**What you are asked to do**
Scan the listing below for the string "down" and copy each line where it turns up.

**Dataset extract**

# # # #

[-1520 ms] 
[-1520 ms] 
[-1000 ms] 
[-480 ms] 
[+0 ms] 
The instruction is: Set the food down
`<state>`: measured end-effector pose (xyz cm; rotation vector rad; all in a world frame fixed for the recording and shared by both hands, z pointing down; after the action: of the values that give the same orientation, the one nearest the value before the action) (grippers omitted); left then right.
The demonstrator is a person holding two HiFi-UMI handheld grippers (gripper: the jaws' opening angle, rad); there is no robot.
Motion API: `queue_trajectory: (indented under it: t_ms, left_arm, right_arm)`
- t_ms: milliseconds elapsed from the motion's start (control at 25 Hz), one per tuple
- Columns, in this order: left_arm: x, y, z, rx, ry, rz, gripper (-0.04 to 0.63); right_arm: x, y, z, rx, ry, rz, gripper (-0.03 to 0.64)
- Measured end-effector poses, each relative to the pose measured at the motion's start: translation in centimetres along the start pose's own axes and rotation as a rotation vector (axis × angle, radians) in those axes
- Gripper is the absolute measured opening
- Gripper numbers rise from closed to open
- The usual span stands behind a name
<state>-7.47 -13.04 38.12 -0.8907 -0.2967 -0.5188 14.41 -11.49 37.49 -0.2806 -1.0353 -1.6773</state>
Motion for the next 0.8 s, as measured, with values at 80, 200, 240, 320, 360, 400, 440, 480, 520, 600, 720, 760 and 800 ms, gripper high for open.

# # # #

**Reply to the task**
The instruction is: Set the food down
`<state>`: measured end-effector pose (xyz cm; rotation vector rad; all in a world frame fixed for the recording and shared by both hands, z pointing down; after the action: of the values that give the same orientation, the one nearest the value before the action) (grippers omitted); left then right.

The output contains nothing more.